**TASK DIRECTIONS:**
Word for word, set down the full listing below.

Top of SUPPLIED MATERIAL

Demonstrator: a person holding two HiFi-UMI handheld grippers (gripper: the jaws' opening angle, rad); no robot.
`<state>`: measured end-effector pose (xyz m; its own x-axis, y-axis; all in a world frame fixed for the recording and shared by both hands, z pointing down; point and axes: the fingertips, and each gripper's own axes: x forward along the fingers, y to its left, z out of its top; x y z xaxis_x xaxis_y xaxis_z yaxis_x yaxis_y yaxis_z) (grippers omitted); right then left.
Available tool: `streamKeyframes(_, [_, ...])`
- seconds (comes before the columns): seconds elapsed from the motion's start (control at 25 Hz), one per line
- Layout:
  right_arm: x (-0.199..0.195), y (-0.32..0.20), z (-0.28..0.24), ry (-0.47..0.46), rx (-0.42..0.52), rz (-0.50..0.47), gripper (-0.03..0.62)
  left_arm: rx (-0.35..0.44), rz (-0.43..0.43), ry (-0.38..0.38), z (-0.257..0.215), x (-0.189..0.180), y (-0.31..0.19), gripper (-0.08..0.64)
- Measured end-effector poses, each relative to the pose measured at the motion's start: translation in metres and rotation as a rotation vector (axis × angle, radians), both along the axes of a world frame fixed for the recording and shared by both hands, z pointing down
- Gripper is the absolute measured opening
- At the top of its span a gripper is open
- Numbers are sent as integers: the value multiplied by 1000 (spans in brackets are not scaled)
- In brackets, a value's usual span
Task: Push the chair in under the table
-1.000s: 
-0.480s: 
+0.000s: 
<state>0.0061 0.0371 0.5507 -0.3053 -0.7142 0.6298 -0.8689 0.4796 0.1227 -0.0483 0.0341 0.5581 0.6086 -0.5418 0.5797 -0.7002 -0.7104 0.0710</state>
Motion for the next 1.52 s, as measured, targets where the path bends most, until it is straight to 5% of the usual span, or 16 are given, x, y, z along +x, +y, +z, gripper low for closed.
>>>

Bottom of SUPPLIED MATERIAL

**RESPONSE TO THIS EXERCISE:**
Demonstrator: a person holding two HiFi-UMI handheld grippers (gripper: the jaws' opening angle, rad); no robot.
`<state>`: measured end-effector pose (xyz m; its own x-axis, y-axis; all in a world frame fixed for the recording and shared by both hands, z pointing down; point and axes: the fingertips, and each gripper's own axes: x forward along the fingers, y to its left, z out of its top; x y z xaxis_x xaxis_y xaxis_z yaxis_x yaxis_y yaxis_z) (grippers omitted); right then left.
Available tool: `streamKeyframes(_, [_, ...])`
- seconds (comes before the columns): seconds elapsed from the motion's start (control at 25 Hz), one per line
- Layout:
  right_arm: x (-0.199..0.195), y (-0.32..0.20), z (-0.28..0.24), ry (-0.47..0.46), rx (-0.42..0.52), rz (-0.50..0.47), gripper (-0.03..0.62)
  left_arm: rx (-0.35..0.44), rz (-0.43..0.43), ry (-0.38..0.38), z (-0.257..0.215), x (-0.189..0.180), y (-0.31..0.19), gripper (-0.08..0.64)
- Measured end-effector poses, each relative to the pose measured at the motion's start: translation in metres and rotation as a rotation vector (axis × angle, radians), both along the axes of a world frame fixed for the recording and shared by both hands, z pointing down
- Gripper is the absolute measured opening
- At the top of its span a gripper is open
- Numbers are sent as integers: the value multiplied by 1000 (spans in brackets are not scaled)
- In brackets, a value's usual span
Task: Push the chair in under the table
-1.000s: 
-0.480s: 
+0.000s: 
<state>0.0061 0.0371 0.5507 -0.3053 -0.7142 0.6298 -0.8689 0.4796 0.1227 -0.0483 0.0341 0.5581 0.6086 -0.5418 0.5797 -0.7002 -0.7104 0.0710</state>
Motion for the next 1.52 s, as measured, targets where the path bends most, until it is straight to 5% of the usual span, or 16 are given, x, y, z along +x, +y, +z, gripper low for closed.
>>>

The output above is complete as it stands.